Em bom português: no auge da "crise das Bolsas" houve a ameaça de "quebra" de instituições, grandes aplicadores, investidores estrangeiros que haviam feito negócios bilionários -para ganhar bilhões- não apenas nas Bolsas, mas nos mercados de dólar e "apostas" em taxas de juros. O governo FHC -como foi divulgado "escondidinho" no noticiário- não hesitou: saiu em auxílio do "mercado". Banco Central, BNDES, Banco do Brasil, fundos de pensão desembolsaram bilhões e "salvaram" os pobres bilionários. Uma das operações de socorro, foi, exatamente, "recomprar" aqueles títulos.

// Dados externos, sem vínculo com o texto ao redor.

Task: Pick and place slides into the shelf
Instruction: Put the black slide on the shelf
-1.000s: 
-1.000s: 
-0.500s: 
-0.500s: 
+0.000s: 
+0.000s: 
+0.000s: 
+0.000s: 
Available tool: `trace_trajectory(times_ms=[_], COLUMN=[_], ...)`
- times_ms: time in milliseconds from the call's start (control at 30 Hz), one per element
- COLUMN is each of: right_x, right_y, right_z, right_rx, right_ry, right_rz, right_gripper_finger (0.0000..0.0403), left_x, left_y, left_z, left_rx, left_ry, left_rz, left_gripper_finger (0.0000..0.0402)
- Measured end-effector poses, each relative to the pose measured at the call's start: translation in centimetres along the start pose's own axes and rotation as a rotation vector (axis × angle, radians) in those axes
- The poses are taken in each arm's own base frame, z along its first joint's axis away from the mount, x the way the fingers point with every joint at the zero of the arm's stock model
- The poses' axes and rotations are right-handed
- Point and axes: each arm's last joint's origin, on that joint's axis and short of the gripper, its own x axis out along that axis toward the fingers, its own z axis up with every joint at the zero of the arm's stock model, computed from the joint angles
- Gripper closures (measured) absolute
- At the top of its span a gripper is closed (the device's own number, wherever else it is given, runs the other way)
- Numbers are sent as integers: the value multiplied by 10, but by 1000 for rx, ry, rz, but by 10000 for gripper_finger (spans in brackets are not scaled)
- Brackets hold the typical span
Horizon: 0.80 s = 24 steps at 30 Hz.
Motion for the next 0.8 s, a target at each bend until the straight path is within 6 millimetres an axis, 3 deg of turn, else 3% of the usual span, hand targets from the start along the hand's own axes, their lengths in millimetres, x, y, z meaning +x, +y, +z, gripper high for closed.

É essa operação que o bravo Congresso Nacional quer conhecer em detalhes. Vai criar uma CPI para investigar toda a manipulação e os bilhões que o governo vem despejando nas Bolsas, mercados futuros etc...? Apurar nomes de bancos, investidores, estrangeiros e nacionais "salvos"? Ora, por quem sois. O heróico Congresso Nacional aprovou apenas uma tímida "solicitação" para que a investigação seja feita... pelo Tribunal de Contas da União. Quanto espírito cívico, né?
Pilhagem permanente
Manchetes recentes noticiaram medidas do governo Fernando Henrique Cardoso para reduzir a especulação no mercado financeiro. Aquela história da "alavancagem", já analisada por esta coluna: bancos e instituições financeiras (e, atenção, seus clientes...) fechavam contratos nas Bolsas, mercados futuros, de valor igual a até dez vezes o seu capital (ou patrimônio). Brincadeira bilionária, pois bastava uma "alta de 10% para os felizardos realizarem lucros de 100%, isto é, dobrarem o capital ou patrimônio. A equipe FHC/BNDES reduziu os limites permitidos para essas explicações. Aplausos para ela? Não. As medidas agora anunciadas levam a uma conclusão totalmente diferente: por que o governo Fernando Henrique Cardoso tolerou essas operações bilionárias até a "quebra" -e que levaram o governo (os contribuintes) a socorrer o mercado outra vez? Resposta: o relacionamento entre a equipe econômica e o mercado financeiro e as operações realizadas nos últimos anos são um episódio vergonhoso na história do país. Mereceriam uma CPI. Mas, para isso, é preciso que haja um Congresso Nacional no país. Infelizmente, não é o caso.